* _ACTIVITY_:
Reproduce all of the data below without alteration; exclude every picture.

* _PROVIDED MATERIAL_:
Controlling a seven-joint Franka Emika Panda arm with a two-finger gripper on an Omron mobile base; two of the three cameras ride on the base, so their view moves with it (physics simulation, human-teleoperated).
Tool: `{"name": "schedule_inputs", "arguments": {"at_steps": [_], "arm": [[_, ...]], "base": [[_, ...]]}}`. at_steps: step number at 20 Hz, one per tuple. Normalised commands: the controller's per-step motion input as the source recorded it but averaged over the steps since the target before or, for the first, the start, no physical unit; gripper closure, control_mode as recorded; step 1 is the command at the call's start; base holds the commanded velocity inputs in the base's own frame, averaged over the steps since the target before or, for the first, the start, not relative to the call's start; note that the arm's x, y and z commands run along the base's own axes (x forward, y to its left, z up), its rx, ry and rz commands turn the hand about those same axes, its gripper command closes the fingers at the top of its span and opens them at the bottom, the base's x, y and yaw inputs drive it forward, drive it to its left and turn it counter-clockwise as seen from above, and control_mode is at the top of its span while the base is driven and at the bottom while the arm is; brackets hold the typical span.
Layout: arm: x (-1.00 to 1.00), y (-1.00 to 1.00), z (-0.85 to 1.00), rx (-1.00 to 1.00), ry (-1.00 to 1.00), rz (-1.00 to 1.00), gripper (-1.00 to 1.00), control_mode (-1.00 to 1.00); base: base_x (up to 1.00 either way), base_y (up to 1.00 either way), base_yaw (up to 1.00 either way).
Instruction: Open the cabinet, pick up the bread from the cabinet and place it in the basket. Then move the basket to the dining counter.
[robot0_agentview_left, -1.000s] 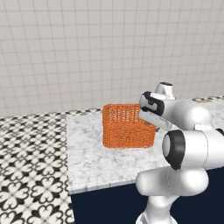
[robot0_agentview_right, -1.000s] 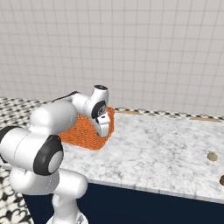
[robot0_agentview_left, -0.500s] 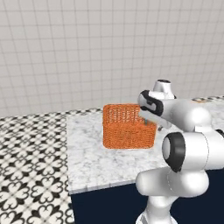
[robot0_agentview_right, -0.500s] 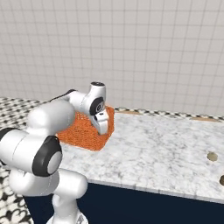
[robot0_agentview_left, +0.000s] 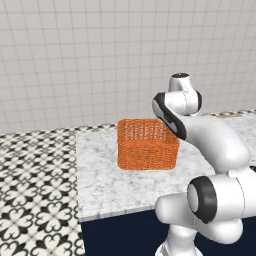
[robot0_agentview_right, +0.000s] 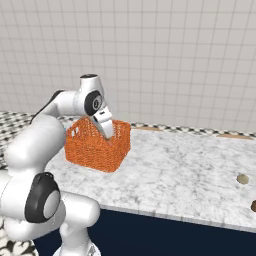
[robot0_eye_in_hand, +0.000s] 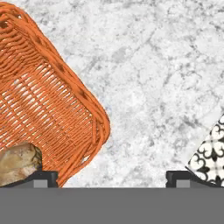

* _EXERCISE SOLUTION_:
Controlling a seven-joint Franka Emika Panda arm with a two-finger gripper on an Omron mobile base; two of the three cameras ride on the base, so their view moves with it (physics simulation, human-teleoperated).
Tool: `{"name": "schedule_inputs", "arguments": {"at_steps": [_], "arm": [[_, ...]], "base": [[_, ...]]}}`. at_steps: step number at 20 Hz, one per tuple. Normalised commands: the controller's per-step motion input as the source recorded it but averaged over the steps since the target before or, for the first, the start, no physical unit; gripper closure, control_mode as recorded; step 1 is the command at the call's start; base holds the commanded velocity inputs in the base's own frame, averaged over the steps since the target before or, for the first, the start, not relative to the call's start; note that the arm's x, y and z commands run along the base's own axes (x forward, y to its left, z up), its rx, ry and rz commands turn the hand about those same axes, its gripper command closes the fingers at the top of its span and opens them at the bottom, the base's x, y and yaw inputs drive it forward, drive it to its left and turn it counter-clockwise as seen from above, and control_mode is at the top of its span while the base is driven and at the bottom while the arm is; brackets hold the typical span.
Layout: arm: x (-1.00 to 1.00), y (-1.00 to 1.00), z (-0.85 to 1.00), rx (-1.00 to 1.00), ry (-1.00 to 1.00), rz (-1.00 to 1.00), gripper (-1.00 to 1.00), control_mode (-1.00 to 1.00); base: base_x (up to 1.00 either way), base_y (up to 1.00 either way), base_yaw (up to 1.00 either way).
Instruction: Open the cabinet, pick up the bread from the cabinet and place it in the basket. Then move the basket to the dining counter.
[robot0_agentview_left, -1.000s] 
[robot0_agentview_right, -1.000s] 
[robot0_agentview_left, -0.500s] 
[robot0_agentview_right, -0.500s] 
[robot0_agentview_left, +0.000s] 
[robot0_agentview_right, +0.000s] 
[robot0_eye_in_hand, +0.000s] 

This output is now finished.